→ **Exercise directions**
Set down exactly the lines in the records below that run from the line with "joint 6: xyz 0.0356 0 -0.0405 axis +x" to the line with "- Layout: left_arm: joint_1", inclusive, and nothing more.
Content starts
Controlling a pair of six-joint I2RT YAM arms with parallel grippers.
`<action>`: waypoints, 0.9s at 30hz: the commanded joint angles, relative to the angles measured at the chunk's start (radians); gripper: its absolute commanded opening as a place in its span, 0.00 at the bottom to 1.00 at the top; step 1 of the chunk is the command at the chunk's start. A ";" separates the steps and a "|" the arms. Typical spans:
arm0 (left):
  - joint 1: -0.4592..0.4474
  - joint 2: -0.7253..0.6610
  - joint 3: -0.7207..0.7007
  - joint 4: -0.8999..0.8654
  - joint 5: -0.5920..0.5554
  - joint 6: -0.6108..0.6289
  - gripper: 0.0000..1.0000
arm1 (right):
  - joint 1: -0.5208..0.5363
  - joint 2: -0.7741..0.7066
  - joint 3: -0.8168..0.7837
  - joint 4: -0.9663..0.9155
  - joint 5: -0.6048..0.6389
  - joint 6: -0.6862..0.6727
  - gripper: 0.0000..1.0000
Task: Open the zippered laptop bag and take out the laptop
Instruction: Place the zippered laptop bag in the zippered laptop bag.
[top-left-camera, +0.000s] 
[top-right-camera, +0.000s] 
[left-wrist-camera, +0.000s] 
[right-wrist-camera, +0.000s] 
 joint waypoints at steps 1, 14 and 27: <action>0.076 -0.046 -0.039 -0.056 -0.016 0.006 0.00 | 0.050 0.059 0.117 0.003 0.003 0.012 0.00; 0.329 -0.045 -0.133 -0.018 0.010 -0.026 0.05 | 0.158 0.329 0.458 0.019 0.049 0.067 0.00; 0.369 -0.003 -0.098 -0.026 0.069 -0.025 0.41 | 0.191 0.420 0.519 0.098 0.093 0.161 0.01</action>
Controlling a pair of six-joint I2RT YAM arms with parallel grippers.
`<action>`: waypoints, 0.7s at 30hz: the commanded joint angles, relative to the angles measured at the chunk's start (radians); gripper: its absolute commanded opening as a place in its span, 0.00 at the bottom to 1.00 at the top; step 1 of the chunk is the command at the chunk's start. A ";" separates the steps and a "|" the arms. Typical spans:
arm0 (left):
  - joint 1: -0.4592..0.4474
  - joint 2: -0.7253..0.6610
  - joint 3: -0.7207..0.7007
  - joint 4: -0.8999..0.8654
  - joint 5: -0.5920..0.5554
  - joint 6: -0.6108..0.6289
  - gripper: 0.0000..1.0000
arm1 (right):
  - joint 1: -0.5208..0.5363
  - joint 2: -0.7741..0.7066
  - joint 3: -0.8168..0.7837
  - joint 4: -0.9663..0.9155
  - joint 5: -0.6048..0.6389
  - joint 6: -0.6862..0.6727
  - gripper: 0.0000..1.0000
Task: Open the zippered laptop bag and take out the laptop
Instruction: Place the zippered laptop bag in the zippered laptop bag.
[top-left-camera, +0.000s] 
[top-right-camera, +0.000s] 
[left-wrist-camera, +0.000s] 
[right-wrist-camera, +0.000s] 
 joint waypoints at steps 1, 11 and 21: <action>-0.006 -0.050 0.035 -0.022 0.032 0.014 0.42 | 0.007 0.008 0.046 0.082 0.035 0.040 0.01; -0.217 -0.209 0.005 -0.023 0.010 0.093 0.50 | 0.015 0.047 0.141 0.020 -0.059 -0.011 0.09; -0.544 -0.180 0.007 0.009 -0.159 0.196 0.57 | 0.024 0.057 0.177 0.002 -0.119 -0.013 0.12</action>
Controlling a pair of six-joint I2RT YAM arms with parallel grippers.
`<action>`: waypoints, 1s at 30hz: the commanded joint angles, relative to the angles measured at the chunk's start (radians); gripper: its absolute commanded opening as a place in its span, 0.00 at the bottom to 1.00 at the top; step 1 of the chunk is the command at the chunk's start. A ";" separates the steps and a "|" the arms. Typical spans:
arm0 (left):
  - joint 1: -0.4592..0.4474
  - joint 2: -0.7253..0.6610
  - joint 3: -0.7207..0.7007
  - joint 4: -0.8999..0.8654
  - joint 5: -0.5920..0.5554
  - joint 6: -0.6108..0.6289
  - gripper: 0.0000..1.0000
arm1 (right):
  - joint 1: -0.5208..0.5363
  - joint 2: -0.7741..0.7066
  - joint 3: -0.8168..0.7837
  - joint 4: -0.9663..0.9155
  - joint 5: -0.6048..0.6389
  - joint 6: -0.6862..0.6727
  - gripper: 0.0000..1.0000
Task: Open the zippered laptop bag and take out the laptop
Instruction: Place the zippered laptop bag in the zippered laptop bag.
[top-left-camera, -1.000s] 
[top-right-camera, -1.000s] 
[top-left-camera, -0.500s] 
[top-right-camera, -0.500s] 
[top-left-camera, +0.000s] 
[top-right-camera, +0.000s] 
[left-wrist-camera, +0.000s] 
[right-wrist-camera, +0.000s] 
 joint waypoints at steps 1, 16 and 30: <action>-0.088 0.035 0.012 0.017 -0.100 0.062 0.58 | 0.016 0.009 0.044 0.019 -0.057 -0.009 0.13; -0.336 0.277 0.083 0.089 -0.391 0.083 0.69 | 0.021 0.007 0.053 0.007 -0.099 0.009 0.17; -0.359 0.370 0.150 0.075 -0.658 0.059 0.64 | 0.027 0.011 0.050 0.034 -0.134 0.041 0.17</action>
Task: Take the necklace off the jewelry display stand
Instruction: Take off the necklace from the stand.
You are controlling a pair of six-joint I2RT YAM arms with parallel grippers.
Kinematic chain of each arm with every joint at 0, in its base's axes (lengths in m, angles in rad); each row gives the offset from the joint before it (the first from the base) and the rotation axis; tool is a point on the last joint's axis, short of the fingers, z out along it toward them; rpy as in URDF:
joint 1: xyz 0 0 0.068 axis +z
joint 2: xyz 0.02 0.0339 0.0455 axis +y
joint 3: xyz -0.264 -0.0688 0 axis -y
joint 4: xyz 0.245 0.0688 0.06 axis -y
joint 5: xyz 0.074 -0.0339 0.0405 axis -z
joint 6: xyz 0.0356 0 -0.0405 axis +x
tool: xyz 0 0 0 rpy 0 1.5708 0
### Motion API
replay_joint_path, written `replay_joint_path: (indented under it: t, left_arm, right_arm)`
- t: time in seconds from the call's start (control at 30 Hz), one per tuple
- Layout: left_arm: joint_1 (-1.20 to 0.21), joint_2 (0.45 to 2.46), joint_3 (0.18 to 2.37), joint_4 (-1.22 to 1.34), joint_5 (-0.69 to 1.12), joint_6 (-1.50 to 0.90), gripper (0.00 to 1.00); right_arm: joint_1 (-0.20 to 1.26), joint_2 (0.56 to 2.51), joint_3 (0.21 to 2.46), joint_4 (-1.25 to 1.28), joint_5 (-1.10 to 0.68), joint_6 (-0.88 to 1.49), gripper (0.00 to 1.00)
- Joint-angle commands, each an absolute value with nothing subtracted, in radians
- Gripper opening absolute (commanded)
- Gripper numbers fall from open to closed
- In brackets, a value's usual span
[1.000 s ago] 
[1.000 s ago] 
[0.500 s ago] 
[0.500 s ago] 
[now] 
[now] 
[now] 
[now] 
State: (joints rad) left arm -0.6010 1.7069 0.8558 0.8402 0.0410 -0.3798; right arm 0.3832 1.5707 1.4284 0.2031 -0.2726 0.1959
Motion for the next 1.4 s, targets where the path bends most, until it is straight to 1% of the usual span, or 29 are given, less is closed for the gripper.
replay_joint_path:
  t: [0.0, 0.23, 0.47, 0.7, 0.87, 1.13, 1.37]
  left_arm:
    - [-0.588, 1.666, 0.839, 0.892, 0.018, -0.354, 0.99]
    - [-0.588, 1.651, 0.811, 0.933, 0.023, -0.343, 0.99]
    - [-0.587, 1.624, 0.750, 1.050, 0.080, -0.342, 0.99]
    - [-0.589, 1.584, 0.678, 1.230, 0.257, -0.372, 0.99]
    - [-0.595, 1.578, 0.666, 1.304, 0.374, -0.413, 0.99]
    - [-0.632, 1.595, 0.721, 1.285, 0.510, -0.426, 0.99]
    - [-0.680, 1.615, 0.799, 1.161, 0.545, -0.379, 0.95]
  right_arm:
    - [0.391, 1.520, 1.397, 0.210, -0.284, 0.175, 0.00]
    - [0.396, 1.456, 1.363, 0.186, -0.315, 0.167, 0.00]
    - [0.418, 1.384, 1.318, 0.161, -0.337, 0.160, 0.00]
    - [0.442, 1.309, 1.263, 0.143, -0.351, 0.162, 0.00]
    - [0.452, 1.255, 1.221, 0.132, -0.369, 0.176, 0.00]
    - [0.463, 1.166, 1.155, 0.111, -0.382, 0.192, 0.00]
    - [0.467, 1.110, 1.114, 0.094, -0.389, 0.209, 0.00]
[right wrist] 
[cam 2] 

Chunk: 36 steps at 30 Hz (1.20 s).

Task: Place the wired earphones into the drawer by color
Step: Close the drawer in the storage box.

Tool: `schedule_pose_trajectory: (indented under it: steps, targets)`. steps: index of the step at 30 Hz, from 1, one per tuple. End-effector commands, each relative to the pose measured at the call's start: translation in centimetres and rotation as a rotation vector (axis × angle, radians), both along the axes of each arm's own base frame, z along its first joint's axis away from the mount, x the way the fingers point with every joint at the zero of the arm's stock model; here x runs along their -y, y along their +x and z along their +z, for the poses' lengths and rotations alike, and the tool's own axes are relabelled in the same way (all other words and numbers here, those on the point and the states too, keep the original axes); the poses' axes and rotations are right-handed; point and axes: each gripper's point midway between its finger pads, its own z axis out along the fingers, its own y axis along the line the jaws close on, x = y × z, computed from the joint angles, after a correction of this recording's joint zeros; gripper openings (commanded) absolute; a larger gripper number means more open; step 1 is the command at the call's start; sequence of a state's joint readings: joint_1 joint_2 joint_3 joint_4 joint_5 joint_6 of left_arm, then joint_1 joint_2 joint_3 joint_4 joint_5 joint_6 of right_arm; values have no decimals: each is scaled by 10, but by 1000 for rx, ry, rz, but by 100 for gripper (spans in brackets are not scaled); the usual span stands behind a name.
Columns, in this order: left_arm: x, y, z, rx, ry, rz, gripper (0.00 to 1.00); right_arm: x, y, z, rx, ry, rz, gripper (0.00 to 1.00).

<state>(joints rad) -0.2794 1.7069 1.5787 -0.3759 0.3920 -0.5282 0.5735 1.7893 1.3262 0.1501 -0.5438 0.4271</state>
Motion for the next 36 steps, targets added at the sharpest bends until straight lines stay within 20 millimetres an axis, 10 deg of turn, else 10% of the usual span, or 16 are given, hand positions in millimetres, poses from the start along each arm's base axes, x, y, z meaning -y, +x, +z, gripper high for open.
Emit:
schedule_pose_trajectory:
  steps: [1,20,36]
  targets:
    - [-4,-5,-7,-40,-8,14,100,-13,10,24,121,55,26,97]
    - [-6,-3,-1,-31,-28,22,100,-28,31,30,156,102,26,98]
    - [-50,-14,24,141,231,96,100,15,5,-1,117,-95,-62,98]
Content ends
→ **Result for this task**
joint 6: xyz 0.0356 0 -0.0405 axis +x
tool: xyz 0 0 0 rpy 0 1.5708 0
### Motion API
replay_joint_path, written `replay_joint_path: (indented under it: t, left_arm, right_arm)`
- t: time in seconds from the call's start (control at 30 Hz), one per tuple
- Layout: left_arm: joint_1 (-1.20 to 0.21), joint_2 (0.45 to 2.46), joint_3 (0.18 to 2.37), joint_4 (-1.22 to 1.34), joint_5 (-0.69 to 1.12), joint_6 (-1.50 to 0.90), gripper (0.00 to 1.00); right_arm: joint_1 (-0.20 to 1.26), joint_2 (0.56 to 2.51), joint_3 (0.21 to 2.46), joint_4 (-1.25 to 1.28), joint_5 (-1.10 to 0.68), joint_6 (-0.88 to 1.49), gripper (0.00 to 1.00)

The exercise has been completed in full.